Clarke shook her head. ‘My boss wants Lord Strathy at the station. Only way this ends is with your dad accompanying me there. Nice comfortable car outside, no markings, no fuss.’
‘This is preposterous.’
She gave an apologetic shrug. ‘Nevertheless,’ she said, her voice drifting off.
‘Wait here a minute,’ Meiklejohn said after a moment’s thought. She closed the door, leaving Clarke on the landing. Clarke gave the handle a surreptitious turn, but it was locked.
It was more like two minutes before the door opened again. Lord Strathy was dressed in an olive-green tweed suit and open-necked white shirt. He hadn’t shaved, silvery bristles showing on his jowls. He looked bemused and there was a slight whiff of whisky on his breath. His daughter had donned a three-quarter-length crimson coat, covering her black polo neck and tight trousers tucked into knee-high boots. She checked she had her keys and her phone, then ushered her father out and closed the door again. Clarke composed a quick text to Fox.
Here we come.
‘My father’s solicitor wants to know which station she should meet us at,’ Issy Meiklejohn said. ‘Her name’s Patricia Coleridge and she’s very, very good...’
‘I know her,’ Clarke said.

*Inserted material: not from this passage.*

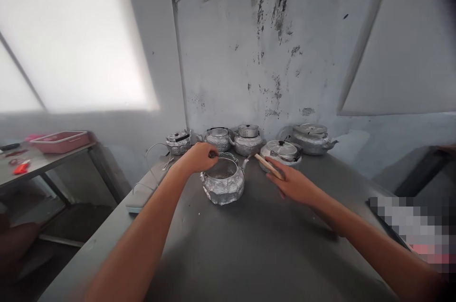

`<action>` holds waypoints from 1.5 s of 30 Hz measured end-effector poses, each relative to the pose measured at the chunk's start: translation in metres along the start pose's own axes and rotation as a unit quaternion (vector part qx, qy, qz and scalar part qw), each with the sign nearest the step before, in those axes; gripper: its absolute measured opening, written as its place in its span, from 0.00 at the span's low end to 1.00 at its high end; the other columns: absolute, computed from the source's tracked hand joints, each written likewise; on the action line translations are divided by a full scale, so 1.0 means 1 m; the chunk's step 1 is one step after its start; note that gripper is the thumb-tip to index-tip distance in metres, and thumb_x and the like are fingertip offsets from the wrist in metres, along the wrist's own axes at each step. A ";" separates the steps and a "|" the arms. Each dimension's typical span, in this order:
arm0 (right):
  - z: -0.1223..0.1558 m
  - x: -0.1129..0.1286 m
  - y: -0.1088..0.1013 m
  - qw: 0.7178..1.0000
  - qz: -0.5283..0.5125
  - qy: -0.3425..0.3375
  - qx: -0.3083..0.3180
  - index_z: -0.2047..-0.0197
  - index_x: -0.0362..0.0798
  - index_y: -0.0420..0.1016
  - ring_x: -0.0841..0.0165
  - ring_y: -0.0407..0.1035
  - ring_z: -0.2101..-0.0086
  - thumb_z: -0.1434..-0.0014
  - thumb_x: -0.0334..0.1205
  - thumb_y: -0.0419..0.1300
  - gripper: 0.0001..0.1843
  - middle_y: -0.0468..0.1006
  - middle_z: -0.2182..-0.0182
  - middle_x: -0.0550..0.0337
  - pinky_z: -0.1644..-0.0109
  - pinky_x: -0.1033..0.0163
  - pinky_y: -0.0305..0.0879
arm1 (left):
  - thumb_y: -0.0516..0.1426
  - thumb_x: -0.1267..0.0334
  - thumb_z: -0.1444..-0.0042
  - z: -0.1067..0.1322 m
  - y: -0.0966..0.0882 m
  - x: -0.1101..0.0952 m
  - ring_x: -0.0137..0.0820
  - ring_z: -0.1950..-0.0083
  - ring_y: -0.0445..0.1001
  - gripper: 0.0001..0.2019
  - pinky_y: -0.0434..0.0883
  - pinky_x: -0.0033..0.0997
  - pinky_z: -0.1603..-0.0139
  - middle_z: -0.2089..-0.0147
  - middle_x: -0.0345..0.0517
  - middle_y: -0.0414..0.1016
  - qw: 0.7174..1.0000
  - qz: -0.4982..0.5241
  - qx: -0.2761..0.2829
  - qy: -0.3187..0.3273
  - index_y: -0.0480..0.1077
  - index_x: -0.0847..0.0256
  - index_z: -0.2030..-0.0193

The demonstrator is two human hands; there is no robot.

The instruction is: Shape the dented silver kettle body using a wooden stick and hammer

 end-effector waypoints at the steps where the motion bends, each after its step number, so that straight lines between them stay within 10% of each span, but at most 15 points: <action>1: -0.001 0.002 0.002 1.000 -0.005 -0.003 -0.002 0.26 0.53 0.53 0.66 0.71 0.78 0.33 0.51 0.54 0.36 0.72 0.80 0.69 0.68 0.63 0.63 | 0.57 0.59 0.41 0.000 0.000 0.000 0.41 0.54 0.81 0.12 0.75 0.34 0.53 0.56 0.43 0.84 1.000 -0.001 -0.001 0.000 0.81 0.55 0.56; 8: 0.005 -0.011 -0.024 0.997 0.024 0.028 -0.067 0.49 0.50 0.73 0.67 0.67 0.79 0.37 0.54 0.56 0.20 0.73 0.82 0.65 0.72 0.63 0.58 | 0.56 0.59 0.40 0.001 0.000 0.001 0.40 0.52 0.81 0.13 0.74 0.35 0.50 0.54 0.42 0.84 1.000 0.012 -0.003 0.000 0.80 0.55 0.54; 24: 0.005 -0.074 -0.084 0.956 0.060 0.178 -0.227 0.71 0.50 0.73 0.63 0.68 0.74 0.41 0.48 0.58 0.13 0.80 0.74 0.53 0.68 0.60 0.58 | 0.55 0.57 0.39 0.001 0.001 0.003 0.40 0.51 0.80 0.14 0.74 0.33 0.52 0.52 0.43 0.83 1.000 0.010 0.019 -0.001 0.80 0.54 0.53; 31: 0.011 -0.063 -0.077 0.968 0.006 0.185 -0.170 0.79 0.49 0.71 0.71 0.57 0.84 0.36 0.58 0.50 0.28 0.69 0.83 0.57 0.76 0.61 0.55 | 0.55 0.57 0.40 0.001 0.003 0.006 0.41 0.52 0.80 0.15 0.74 0.35 0.50 0.54 0.44 0.83 0.999 0.009 0.030 -0.009 0.80 0.54 0.52; 38: 0.018 -0.020 -0.036 0.991 -0.092 0.098 0.028 0.62 0.48 0.78 0.74 0.56 0.80 0.41 0.61 0.59 0.23 0.71 0.75 0.60 0.79 0.65 0.53 | 0.55 0.56 0.40 0.001 0.002 0.003 0.42 0.51 0.80 0.15 0.74 0.36 0.49 0.53 0.45 0.84 1.000 0.005 0.029 -0.005 0.80 0.54 0.53; 45: 0.012 -0.037 -0.033 0.987 -0.093 0.131 0.015 0.72 0.49 0.71 0.74 0.52 0.80 0.42 0.60 0.62 0.22 0.56 0.80 0.67 0.79 0.66 0.50 | 0.55 0.54 0.39 0.003 0.002 0.003 0.42 0.50 0.80 0.16 0.74 0.35 0.50 0.51 0.45 0.83 0.999 0.004 0.040 -0.012 0.80 0.55 0.52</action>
Point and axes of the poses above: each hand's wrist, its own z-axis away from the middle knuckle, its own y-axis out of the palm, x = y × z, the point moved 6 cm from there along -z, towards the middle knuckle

She turned her attention to Lord Strathy. ‘Criminal law is her thing; interesting that’s the kind of solicitor you know.’

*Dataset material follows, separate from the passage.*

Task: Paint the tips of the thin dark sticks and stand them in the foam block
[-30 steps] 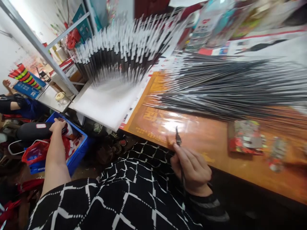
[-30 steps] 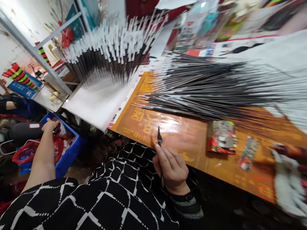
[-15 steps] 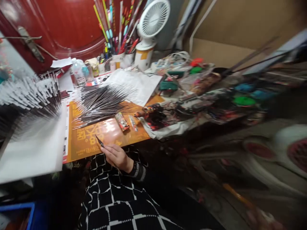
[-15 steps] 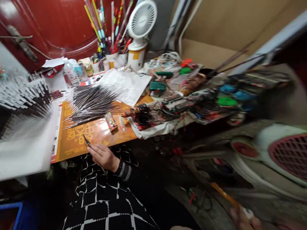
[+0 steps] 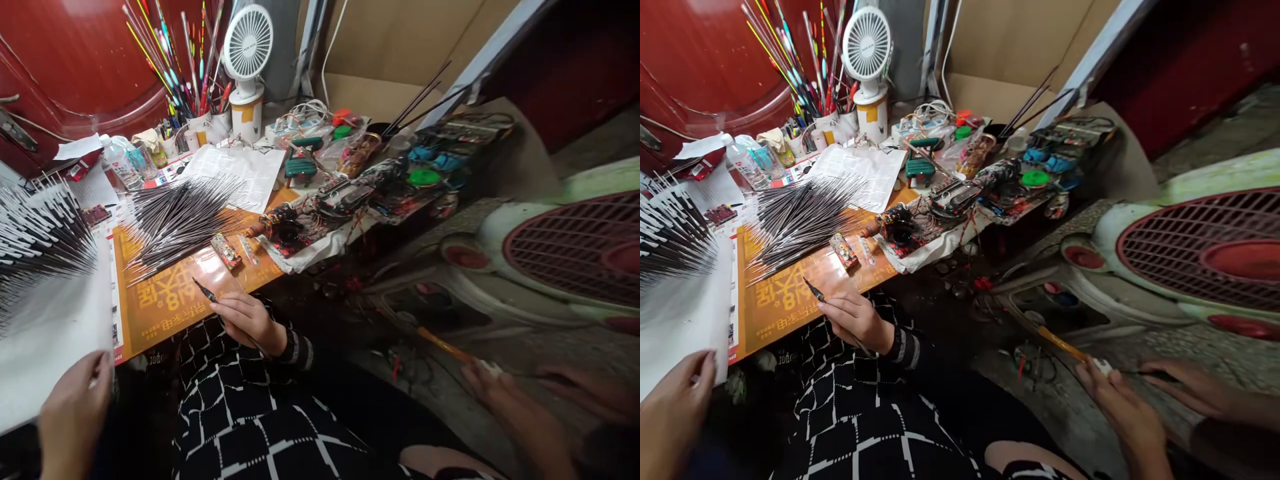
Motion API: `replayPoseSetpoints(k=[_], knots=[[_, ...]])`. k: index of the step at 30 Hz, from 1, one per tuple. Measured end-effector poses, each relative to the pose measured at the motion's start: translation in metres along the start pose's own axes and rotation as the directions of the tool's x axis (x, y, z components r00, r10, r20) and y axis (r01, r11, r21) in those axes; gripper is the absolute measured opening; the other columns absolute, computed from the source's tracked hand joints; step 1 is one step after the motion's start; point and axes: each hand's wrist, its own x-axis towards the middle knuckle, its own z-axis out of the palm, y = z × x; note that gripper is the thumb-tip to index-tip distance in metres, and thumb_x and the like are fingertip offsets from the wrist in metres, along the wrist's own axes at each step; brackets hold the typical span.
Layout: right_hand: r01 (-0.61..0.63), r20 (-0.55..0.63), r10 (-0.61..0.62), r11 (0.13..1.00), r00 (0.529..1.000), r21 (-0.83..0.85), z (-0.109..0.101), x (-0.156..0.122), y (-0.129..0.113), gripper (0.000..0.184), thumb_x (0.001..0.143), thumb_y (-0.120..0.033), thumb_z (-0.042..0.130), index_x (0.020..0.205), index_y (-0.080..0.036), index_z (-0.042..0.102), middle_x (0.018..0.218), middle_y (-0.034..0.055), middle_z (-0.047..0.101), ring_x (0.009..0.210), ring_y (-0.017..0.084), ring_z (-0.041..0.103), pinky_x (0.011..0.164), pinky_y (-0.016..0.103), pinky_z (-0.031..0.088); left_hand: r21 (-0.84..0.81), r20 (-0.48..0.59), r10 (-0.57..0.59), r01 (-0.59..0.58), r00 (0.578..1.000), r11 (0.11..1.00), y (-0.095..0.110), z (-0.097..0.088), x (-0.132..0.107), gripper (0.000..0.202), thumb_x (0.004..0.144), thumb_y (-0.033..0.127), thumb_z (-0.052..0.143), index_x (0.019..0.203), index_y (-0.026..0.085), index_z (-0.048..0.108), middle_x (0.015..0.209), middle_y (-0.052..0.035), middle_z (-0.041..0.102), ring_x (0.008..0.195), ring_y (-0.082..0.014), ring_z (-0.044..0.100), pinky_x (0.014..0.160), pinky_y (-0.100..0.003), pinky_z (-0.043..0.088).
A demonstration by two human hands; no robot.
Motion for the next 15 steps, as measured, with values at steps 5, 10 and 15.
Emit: replayPoseSetpoints(k=[5,10,15], knots=[[-0.079,-0.051,0.073,0.988,0.996,-0.134,-0.074,0.017,0.007,0.048,0.093,-0.006,0.052,0.139,-0.018,0.056,0.104,0.0098,0.073,0.096,0.019,0.069,0.083,0.035,0.060,-0.012,-0.012,0.177,-0.177,0.984,0.984,0.065,0.061,0.100,0.026,0.093,0.036,0.043,0.106,0.032,0.065,0.106,-0.0080,0.071,0.095,-0.0292,0.068,0.080,-0.042,0.053],[-0.388,-0.232,0.331,0.878,0.915,-0.280,-0.150,0.025,0.008,0.032,0.098,-0.014,0.050,0.123,-0.022,0.067,0.094,0.0059,0.073,0.086,0.017,0.070,0.082,0.034,0.058,0.076,0.085,0.184,-0.190,0.979,0.979,0.073,0.106,0.154,0.024,0.093,0.033,0.047,0.107,0.019,0.061,0.107,-0.0137,0.063,0.098,-0.0301,0.062,0.081,-0.040,0.050],[-0.621,-0.407,0.513,0.759,0.756,-0.196,-0.182,0.022,0.019,0.025,0.102,-0.032,0.049,0.105,-0.022,0.072,0.080,0.0023,0.070,0.071,0.014,0.068,0.068,0.028,0.056,0.067,0.006,0.200,-0.200,0.980,0.977,0.064,0.129,0.156,0.026,0.097,0.037,0.045,0.102,0.017,0.062,0.103,-0.0122,0.062,0.093,-0.0269,0.060,0.079,-0.037,0.047]])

‘Patsy’s father went to the same school as mine,’ Issy Meiklejohn said. ‘The two families have known one another ever since.’
‘Why doesn’t that surprise me?’ Clarke said in an undertone as they headed down the stairs.
Issy Meiklejohn was left to fume on a chair in the corridor while her father was escorted into Interview Room B at Leith police station. Sutherland had given the nod for Clarke and Fox to ask the questions. He’d already had a word with Patricia Coleridge, assuring her that no charges were being levelled and her client was not being cautioned, adding the caveat that if he failed to cooperate, that situation could rapidly change.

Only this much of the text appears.